Task details =>
Where a line below holds the string "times", copy that line.

------------------------------------------------

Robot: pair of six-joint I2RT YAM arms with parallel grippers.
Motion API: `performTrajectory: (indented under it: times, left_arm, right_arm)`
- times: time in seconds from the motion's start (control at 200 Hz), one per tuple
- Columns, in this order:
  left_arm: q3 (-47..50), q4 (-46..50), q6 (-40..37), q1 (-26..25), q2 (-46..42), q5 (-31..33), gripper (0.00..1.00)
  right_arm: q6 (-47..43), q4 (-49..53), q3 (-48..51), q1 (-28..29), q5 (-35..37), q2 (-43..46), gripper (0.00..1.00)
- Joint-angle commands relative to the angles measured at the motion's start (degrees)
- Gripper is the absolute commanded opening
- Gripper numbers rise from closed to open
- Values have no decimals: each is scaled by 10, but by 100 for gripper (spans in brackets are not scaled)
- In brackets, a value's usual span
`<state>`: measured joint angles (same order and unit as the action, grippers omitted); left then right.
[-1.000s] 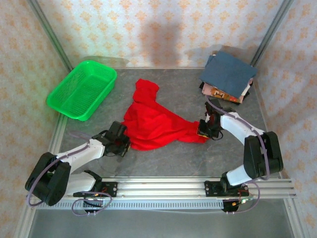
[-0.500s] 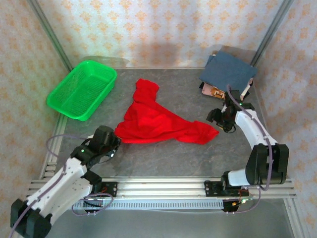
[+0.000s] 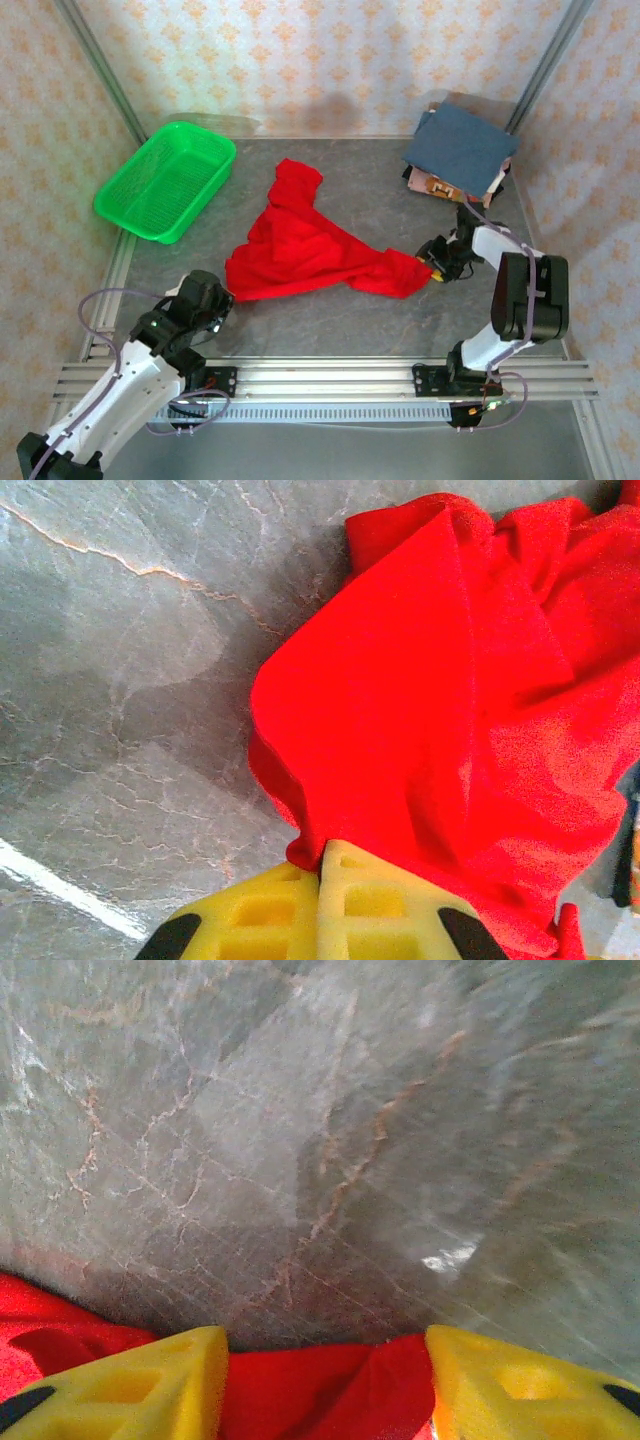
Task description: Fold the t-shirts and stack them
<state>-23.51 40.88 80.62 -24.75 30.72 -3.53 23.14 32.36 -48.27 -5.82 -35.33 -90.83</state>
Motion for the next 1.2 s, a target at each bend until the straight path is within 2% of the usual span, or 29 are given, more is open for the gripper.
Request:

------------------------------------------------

Solution for this exercise =>
Motion API: `performTrajectory: (indented under it: times, left_arm, right_arm)`
- times: time in seconds from the motion's start (control at 200 Hz), one per tuple

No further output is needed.